→ What you need to do
Sift the listing for lines that hold the string "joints" and pull them out.

→ Data block
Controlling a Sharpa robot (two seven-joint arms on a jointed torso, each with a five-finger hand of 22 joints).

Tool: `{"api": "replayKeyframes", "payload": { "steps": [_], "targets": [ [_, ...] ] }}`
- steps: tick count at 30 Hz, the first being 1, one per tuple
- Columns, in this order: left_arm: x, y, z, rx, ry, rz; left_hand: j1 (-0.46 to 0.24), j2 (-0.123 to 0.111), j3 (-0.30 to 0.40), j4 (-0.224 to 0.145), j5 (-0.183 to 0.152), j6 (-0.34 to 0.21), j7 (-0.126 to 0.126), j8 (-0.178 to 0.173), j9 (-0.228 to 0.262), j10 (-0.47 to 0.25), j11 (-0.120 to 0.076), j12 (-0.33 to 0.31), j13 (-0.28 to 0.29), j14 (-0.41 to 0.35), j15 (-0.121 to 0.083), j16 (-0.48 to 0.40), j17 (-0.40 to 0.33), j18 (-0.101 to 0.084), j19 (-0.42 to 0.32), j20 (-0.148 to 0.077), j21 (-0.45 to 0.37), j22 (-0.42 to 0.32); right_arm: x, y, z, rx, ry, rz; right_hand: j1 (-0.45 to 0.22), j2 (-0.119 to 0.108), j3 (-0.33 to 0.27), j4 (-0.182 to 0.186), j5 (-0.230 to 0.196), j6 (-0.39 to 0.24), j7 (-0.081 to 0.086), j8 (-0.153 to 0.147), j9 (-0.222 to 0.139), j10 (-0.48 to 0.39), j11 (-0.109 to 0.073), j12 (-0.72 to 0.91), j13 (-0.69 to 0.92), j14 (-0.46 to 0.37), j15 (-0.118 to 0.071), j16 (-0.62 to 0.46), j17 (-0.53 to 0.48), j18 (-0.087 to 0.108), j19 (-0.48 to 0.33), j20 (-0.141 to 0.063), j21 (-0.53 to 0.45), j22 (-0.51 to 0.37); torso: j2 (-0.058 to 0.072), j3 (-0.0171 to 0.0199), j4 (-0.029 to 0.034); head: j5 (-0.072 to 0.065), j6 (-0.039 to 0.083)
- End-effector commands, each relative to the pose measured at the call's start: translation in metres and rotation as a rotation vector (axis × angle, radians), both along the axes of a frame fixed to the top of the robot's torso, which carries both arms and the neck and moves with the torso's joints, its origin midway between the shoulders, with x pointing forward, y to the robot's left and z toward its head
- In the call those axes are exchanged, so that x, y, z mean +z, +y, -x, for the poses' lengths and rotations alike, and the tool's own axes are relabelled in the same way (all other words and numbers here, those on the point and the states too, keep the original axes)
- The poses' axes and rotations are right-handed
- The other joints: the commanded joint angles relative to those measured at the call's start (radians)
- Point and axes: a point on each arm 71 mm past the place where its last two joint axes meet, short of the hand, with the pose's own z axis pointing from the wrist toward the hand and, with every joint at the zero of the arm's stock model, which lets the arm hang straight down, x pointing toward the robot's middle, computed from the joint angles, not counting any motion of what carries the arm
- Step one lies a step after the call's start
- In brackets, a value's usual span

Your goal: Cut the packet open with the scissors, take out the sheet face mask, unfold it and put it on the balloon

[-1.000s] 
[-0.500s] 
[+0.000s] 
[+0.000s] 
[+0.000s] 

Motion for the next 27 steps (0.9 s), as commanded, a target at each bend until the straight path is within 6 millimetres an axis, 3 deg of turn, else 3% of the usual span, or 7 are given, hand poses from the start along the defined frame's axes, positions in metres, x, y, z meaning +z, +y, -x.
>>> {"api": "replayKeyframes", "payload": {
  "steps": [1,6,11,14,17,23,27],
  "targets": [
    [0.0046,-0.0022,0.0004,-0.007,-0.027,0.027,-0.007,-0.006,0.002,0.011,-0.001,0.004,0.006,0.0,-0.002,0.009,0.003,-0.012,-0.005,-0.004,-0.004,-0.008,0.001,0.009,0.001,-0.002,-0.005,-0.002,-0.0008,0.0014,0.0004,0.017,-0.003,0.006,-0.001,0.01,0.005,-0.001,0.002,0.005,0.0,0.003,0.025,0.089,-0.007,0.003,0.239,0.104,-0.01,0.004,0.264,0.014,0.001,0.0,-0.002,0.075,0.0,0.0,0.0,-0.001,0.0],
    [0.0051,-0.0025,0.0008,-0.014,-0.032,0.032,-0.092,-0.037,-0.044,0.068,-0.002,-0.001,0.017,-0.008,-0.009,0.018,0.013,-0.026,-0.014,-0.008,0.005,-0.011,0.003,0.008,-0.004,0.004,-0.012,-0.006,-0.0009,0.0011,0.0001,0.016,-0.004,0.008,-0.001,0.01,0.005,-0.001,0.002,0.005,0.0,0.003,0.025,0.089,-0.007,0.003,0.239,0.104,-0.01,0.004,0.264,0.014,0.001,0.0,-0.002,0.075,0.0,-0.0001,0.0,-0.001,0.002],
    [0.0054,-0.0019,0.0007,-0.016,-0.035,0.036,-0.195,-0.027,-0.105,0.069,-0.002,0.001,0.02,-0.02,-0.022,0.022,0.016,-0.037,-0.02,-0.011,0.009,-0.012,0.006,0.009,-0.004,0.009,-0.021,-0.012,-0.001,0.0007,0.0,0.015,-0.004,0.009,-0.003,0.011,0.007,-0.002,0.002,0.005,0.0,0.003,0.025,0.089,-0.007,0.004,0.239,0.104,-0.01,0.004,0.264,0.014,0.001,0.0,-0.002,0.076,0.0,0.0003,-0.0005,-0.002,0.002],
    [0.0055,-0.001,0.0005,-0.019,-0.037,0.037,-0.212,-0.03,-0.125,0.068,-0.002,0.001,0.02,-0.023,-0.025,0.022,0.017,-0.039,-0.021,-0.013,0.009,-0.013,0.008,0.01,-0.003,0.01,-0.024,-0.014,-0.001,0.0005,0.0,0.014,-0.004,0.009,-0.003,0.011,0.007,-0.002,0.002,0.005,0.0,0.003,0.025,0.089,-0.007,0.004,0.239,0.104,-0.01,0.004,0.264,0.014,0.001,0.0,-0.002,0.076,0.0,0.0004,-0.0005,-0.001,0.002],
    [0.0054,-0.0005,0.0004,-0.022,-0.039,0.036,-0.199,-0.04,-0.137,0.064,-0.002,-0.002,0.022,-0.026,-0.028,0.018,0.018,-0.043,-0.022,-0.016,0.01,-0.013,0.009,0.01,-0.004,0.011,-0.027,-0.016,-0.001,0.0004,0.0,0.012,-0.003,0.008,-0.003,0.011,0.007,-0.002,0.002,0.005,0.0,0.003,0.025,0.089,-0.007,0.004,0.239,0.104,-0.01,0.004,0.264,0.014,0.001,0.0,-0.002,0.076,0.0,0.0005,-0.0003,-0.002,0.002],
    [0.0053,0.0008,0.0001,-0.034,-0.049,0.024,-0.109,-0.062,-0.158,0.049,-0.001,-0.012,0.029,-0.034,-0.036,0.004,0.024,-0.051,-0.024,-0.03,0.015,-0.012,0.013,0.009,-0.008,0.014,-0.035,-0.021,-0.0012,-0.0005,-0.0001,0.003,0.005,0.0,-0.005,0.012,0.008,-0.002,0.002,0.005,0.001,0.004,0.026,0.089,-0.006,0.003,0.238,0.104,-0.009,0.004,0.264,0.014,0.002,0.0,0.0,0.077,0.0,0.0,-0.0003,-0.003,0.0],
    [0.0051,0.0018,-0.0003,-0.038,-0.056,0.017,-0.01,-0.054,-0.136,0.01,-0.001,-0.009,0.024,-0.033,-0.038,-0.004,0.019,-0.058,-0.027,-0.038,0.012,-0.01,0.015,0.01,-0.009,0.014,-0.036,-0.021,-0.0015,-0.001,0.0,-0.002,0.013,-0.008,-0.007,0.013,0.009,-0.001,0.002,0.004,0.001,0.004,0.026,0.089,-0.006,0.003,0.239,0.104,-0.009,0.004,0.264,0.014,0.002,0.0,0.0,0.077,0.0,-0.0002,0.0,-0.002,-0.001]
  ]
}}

→ Solution to this problem
Controlling a Sharpa robot (two seven-joint arms on a jointed torso, each with a five-finger hand of 22 joints).
- End-effector commands, each relative to the pose measured at the call's start: translation in metres and rotation as a rotation vector (axis × angle, radians), both along the axes of a frame fixed to the top of the robot's torso, which carries both arms and the neck and moves with the torso's joints, its origin midway between the shoulders, with x pointing forward, y to the robot's left and z toward its head
- The other joints: the commanded joint angles relative to those measured at the call's start (radians)

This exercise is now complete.